__TASK GOAL__: Word for word, write the lines below out again, with no pictures.

__PROVIDED DATA__:

____

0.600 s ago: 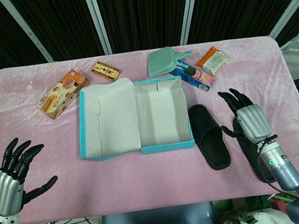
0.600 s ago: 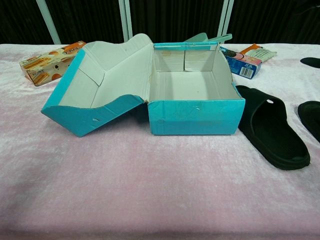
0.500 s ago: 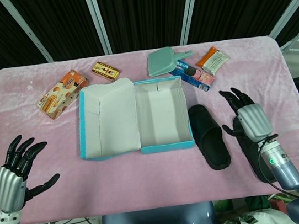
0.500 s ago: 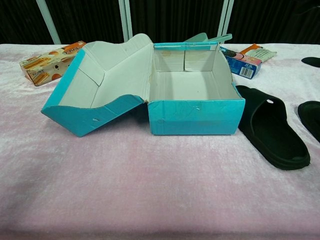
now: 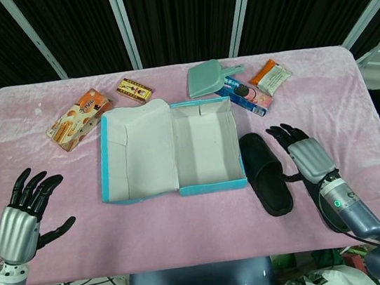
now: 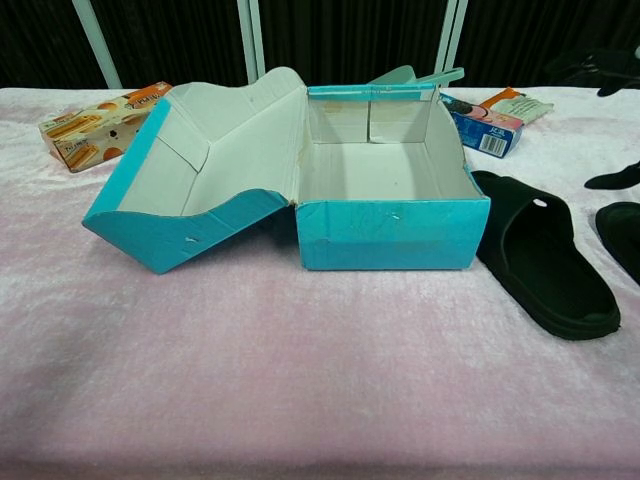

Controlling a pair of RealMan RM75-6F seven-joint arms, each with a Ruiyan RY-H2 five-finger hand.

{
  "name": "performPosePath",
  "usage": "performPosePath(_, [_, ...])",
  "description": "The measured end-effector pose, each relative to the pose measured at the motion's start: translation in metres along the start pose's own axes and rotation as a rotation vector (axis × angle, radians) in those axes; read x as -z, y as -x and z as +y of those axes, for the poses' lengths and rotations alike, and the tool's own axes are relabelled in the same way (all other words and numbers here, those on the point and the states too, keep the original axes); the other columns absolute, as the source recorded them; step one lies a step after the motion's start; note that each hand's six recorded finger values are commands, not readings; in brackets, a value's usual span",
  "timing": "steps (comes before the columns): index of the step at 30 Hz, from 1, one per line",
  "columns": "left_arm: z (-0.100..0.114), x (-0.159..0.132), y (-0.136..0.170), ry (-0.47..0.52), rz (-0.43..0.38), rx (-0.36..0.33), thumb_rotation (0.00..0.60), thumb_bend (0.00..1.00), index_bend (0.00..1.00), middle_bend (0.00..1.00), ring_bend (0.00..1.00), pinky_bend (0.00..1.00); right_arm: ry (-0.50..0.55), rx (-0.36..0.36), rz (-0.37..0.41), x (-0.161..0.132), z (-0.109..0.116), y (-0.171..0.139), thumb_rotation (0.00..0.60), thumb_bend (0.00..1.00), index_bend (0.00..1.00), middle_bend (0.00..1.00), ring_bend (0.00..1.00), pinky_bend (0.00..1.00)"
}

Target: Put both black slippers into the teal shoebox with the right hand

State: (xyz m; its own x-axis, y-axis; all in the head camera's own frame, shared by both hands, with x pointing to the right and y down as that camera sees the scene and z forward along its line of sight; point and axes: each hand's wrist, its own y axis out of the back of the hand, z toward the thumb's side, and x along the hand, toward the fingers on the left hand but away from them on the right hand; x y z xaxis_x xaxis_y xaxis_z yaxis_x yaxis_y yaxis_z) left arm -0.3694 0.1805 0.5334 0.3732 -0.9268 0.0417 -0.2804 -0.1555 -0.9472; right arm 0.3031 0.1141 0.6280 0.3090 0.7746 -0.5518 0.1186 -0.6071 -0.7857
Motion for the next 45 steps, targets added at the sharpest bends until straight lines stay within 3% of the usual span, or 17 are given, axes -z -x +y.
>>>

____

__RESULT BELOW__:
0.600 s ago: 
0.600 s ago: 
0.500 s ago: 
0.500 s ago: 
now: 
now: 

Controlling a pair of RealMan RM75-6F seven-joint arms, each with a Ruiyan RY-H2 five-finger hand.

{
  "name": "performPosePath",
  "usage": "performPosePath(_, [_, ...])",
  "description": "The measured end-effector pose, each relative to the pose measured at the motion's start: translation in metres along the start pose's own axes and rotation as a rotation vector (axis × angle, radians) in those axes; read x as -z, y as -x and z as +y of those axes, for the poses' lengths and rotations alike, and the tool's own axes are relabelled in the same way (all other words and numbers here, those on the point and the states too, keep the original axes); the other columns absolute, as the source recorded them; step one lies a step after the motion's start; note that each hand's six recorded finger values are commands, not readings; in brackets, a value's usual span",
  "timing": "steps (comes before the columns): index of the step at 30 Hz, from 1, one per line",
  "columns": "left_arm: z (-0.100..0.114), x (-0.159..0.132), y (-0.136..0.170), ry (-0.47..0.52), rz (-0.43..0.38), rx (-0.36..0.33), thumb_rotation (0.00..0.60), thumb_bend (0.00..1.00), index_bend (0.00..1.00), middle_bend (0.00..1.00), ring_bend (0.00..1.00), pinky_bend (0.00..1.00); right_arm: ry (-0.50..0.55), rx (-0.36..0.36), rz (-0.37..0.41), x (-0.161..0.132), z (-0.109..0.116), y (-0.171..0.139), thumb_rotation (0.00..0.60), thumb_bend (0.00..1.00), index_bend (0.00..1.00), middle_bend (0.00..1.00), ring_bend (0.00..1.00), pinky_bend (0.00..1.00)"
}

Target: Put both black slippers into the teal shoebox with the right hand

State: (xyz m; its own x-axis, y-axis; all in the head camera's own frame, shared by both hands, with x pointing to the right and y down as that camera sees the scene and z forward along its line of sight; point and axes: each hand's wrist, its own y axis out of the back of the hand, z toward the thumb's side, and x along the hand, toward the fingers on the left hand but away from them on the right hand; x y z xaxis_x xaxis_y xaxis_z yaxis_x yaxis_y yaxis_z) left arm -0.3694 0.1805 0.5334 0.3732 -0.9268 0.0417 -0.2804 -0.1555 -0.9472; right arm 0.3031 0.1141 0.6280 0.3090 0.7746 -0.5518 0.1186 -0.6071 -0.7857
Motion for the next 45 steps, targets added at the sharpest bends until straight lines stay within 3% of the usual span, or 17 are given, axes -z -x +y.
>>>

That concludes the answer to this exercise.